WORK REQUEST>
Find where "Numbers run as" appears in the records below, then return that line and every later line exactly, stopping only at the last line.

Recorded data
Start of Block
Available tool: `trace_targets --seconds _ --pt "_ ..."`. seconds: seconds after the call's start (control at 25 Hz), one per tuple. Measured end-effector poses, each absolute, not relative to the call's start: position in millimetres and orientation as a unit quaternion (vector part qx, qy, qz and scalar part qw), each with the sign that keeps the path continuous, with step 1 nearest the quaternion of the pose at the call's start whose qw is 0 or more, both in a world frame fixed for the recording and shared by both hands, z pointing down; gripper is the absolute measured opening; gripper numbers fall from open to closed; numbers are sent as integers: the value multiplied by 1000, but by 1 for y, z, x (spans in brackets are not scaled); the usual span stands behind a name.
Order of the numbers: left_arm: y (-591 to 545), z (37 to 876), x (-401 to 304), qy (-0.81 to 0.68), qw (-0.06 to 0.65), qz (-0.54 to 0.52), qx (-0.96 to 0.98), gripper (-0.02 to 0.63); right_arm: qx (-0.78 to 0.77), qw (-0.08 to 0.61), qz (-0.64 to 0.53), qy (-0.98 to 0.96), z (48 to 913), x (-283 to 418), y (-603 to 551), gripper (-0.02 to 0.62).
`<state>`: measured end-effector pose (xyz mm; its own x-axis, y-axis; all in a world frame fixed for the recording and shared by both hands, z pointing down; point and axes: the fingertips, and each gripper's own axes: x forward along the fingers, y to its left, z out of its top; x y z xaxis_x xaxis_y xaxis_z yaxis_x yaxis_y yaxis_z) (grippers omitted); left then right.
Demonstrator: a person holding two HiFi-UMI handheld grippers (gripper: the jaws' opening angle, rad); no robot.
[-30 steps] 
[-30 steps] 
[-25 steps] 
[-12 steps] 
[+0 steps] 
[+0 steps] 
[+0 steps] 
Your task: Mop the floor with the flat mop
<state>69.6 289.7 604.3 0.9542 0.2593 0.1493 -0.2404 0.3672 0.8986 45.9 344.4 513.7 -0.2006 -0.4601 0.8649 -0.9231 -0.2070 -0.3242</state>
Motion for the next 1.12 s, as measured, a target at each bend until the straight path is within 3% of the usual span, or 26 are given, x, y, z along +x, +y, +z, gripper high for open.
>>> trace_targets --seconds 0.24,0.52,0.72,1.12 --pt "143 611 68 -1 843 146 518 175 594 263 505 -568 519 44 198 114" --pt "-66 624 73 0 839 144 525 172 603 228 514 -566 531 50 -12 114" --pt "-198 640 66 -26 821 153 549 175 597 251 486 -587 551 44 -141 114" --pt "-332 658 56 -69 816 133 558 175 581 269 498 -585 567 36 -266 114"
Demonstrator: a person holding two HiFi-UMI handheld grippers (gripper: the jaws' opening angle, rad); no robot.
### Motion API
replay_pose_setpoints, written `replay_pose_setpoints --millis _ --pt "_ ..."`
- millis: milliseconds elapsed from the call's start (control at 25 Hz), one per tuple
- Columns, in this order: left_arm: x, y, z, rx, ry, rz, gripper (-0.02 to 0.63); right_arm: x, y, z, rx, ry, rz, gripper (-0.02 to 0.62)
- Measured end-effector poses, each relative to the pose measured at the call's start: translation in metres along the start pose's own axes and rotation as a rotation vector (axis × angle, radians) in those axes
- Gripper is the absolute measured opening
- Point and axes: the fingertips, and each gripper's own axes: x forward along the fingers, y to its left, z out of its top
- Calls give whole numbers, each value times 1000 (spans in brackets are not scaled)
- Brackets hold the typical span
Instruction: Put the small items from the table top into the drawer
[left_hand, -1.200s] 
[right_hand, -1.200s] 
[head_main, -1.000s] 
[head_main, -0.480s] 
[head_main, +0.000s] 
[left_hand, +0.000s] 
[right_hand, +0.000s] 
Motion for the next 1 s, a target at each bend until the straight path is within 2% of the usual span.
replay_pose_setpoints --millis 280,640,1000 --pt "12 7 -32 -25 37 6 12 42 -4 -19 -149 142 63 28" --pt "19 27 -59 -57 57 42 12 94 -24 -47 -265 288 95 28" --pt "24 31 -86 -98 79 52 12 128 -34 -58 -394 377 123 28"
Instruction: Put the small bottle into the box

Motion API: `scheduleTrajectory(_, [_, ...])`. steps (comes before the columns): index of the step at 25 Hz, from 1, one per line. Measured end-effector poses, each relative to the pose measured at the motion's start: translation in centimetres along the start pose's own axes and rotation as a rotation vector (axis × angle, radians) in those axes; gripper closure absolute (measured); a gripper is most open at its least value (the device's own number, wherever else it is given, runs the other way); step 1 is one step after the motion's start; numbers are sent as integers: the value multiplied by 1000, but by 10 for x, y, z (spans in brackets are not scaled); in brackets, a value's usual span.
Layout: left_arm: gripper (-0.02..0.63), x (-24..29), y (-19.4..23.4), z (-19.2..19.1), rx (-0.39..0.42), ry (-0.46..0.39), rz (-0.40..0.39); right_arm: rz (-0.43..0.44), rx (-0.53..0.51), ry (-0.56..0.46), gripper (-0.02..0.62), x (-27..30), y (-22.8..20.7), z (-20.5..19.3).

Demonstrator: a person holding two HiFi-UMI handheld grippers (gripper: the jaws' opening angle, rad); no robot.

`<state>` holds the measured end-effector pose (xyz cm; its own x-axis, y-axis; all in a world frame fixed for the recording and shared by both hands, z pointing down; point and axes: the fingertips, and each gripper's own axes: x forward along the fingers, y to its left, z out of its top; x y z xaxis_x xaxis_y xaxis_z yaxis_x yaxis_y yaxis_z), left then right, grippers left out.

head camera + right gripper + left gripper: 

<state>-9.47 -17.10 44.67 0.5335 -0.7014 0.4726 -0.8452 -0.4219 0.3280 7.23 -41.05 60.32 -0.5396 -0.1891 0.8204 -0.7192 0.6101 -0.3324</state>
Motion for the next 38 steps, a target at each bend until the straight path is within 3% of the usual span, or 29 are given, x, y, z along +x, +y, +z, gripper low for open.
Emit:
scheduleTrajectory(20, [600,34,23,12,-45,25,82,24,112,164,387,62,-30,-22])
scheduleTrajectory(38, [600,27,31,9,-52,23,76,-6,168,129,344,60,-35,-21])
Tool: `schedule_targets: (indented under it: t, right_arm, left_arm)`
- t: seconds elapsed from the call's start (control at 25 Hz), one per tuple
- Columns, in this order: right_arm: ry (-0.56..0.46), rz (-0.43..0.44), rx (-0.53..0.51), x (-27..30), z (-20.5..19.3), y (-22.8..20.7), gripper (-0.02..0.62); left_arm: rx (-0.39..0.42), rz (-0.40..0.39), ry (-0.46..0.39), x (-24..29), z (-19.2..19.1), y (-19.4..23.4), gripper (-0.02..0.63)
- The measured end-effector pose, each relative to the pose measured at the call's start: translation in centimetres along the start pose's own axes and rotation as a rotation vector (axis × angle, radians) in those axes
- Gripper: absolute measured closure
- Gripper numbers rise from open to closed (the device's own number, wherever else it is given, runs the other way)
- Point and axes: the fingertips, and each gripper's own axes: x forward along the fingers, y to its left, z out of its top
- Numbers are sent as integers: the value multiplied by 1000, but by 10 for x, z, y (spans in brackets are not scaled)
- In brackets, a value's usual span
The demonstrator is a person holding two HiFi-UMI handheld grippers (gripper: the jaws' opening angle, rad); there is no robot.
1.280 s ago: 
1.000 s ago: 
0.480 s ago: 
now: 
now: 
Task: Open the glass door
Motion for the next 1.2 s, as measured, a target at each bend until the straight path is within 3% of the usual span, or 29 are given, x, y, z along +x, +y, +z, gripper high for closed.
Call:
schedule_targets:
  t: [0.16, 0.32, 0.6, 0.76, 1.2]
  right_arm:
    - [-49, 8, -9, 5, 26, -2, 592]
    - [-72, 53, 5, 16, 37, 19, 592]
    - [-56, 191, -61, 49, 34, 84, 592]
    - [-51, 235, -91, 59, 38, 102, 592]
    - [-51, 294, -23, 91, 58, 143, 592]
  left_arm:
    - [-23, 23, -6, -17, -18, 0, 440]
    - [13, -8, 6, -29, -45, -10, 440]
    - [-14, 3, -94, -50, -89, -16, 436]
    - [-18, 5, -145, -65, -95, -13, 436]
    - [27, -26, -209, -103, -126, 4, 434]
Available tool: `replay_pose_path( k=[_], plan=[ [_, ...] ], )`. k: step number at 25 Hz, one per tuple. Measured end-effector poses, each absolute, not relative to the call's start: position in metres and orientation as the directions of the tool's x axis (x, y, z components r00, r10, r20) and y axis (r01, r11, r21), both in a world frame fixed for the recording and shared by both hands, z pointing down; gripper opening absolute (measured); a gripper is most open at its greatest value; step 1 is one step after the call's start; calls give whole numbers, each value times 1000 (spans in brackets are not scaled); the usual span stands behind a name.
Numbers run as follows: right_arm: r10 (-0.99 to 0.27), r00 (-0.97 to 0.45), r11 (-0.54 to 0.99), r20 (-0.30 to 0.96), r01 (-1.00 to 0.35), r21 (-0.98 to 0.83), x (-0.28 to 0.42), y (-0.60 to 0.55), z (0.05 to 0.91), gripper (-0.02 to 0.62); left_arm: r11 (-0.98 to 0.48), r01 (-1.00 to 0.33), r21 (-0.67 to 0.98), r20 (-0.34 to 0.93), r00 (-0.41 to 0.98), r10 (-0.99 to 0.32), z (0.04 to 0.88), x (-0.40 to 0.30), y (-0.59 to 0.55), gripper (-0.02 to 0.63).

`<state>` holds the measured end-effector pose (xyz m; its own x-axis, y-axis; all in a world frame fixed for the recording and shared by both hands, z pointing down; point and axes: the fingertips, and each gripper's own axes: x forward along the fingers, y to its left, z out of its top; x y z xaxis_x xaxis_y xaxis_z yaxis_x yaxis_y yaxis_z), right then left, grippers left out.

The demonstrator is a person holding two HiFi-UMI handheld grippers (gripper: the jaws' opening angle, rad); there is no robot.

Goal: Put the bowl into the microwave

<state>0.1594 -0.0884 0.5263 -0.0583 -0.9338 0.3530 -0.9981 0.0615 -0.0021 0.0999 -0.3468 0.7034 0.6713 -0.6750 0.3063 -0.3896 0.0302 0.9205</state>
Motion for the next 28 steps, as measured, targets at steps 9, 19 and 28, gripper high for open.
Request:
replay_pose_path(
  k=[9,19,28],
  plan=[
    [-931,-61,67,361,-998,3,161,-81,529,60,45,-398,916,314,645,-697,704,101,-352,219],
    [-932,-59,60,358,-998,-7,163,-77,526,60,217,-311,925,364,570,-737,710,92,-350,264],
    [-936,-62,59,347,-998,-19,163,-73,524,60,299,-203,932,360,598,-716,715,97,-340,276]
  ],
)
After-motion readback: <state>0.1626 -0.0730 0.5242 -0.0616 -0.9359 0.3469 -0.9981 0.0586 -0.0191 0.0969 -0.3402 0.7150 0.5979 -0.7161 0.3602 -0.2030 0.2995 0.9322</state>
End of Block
FINAL ANSWER>
Numbers run as follows: right_arm: r10 (-0.99 to 0.27), r00 (-0.97 to 0.45), r11 (-0.54 to 0.99), r20 (-0.30 to 0.96), r01 (-1.00 to 0.35), r21 (-0.98 to 0.83), x (-0.28 to 0.42), y (-0.60 to 0.55), z (0.05 to 0.91), gripper (-0.02 to 0.62); left_arm: r11 (-0.98 to 0.48), r01 (-1.00 to 0.33), r21 (-0.67 to 0.98), r20 (-0.34 to 0.93), r00 (-0.41 to 0.98), r10 (-0.99 to 0.32), z (0.04 to 0.88), x (-0.40 to 0.30), y (-0.59 to 0.55), gripper (-0.02 to 0.63).

`<state>` holds the measured end-effector pose (xyz m; its own x-axis, y-axis; all in a world frame fixed for the recording and shared by both hands, z pointing down; point and axes: the fingertips, and each gripper's own axes: x forward along the fingers, y to its left, z out of its top; x y z xaxis_x xaxis_y xaxis_z yaxis_x yaxis_y yaxis_z), right then left, grippers left out.

The demonstrator is a person holding two HiFi-UMI handheld grippers (gripper: the jaws' opening angle, rad); there is no robot.

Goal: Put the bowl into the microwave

<state>0.1594 -0.0884 0.5263 -0.0583 -0.9338 0.3530 -0.9981 0.0615 -0.0021 0.0999 -0.3468 0.7034 0.6713 -0.6750 0.3063 -0.3896 0.0302 0.9205</state>
Motion for the next 28 steps, as measured, targets at steps 9, 19 and 28, gripper high for open.
Request:
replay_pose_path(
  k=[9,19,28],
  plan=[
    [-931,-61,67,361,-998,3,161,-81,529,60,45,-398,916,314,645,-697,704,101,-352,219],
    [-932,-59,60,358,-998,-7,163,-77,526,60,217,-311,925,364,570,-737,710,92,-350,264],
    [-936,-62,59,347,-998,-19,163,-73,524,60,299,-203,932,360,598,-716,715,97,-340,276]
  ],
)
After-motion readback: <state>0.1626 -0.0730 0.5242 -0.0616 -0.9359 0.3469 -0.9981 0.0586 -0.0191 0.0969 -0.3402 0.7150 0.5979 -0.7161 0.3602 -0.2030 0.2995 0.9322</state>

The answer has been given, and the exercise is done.